Please copy the lines below exactly, from the first one through the line showing "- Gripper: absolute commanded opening".

◇ ◇ ◇

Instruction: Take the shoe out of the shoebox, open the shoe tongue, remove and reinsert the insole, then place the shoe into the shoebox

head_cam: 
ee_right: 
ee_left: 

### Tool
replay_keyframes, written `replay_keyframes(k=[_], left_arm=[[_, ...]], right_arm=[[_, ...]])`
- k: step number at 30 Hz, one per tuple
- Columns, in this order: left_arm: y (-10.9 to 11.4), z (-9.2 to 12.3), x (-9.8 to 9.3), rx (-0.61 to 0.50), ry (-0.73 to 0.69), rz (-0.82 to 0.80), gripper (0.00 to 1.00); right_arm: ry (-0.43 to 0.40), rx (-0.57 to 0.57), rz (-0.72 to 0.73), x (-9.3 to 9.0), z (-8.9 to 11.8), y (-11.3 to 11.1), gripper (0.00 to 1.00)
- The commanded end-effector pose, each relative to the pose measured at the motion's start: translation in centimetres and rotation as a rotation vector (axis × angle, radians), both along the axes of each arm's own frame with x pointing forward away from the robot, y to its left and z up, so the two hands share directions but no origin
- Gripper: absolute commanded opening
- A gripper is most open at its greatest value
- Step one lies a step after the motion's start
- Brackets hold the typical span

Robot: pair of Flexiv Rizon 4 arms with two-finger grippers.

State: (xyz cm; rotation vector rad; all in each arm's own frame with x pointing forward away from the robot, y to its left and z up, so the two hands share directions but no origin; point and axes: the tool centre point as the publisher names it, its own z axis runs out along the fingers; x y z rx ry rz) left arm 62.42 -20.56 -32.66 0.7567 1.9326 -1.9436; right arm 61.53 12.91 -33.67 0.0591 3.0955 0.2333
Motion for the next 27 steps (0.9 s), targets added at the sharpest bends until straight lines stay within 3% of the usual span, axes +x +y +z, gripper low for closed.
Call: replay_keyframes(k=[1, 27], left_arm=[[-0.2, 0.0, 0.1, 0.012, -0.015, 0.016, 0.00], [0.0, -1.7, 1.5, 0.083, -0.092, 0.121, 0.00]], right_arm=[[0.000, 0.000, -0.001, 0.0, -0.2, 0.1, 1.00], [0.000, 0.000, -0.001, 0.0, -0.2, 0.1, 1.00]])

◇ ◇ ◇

■ **Exercise response**:
Instruction: Take the shoe out of the shoebox, open the shoe tongue, remove and reinsert the insole, then place the shoe into the shoebox

head_cam: 
ee_right: 
ee_left: 

### Tool
replay_keyframes, written `replay_keyframes(k=[_], left_arm=[[_, ...]], right_arm=[[_, ...]])`
- k: step number at 30 Hz, one per tuple
- Columns, in this order: left_arm: y (-10.9 to 11.4), z (-9.2 to 12.3), x (-9.8 to 9.3), rx (-0.61 to 0.50), ry (-0.73 to 0.69), rz (-0.82 to 0.80), gripper (0.00 to 1.00); right_arm: ry (-0.43 to 0.40), rx (-0.57 to 0.57), rz (-0.72 to 0.73), x (-9.3 to 9.0), z (-8.9 to 11.8), y (-11.3 to 11.1), gripper (0.00 to 1.00)
- The commanded end-effector pose, each relative to the pose measured at the motion's start: translation in centimetres and rotation as a rotation vector (axis × angle, radians), both along the axes of each arm's own frame with x pointing forward away from the robot, y to its left and z up, so the two hands share directions but no origin
- Gripper: absolute commanded opening

No further work remains on the exercise.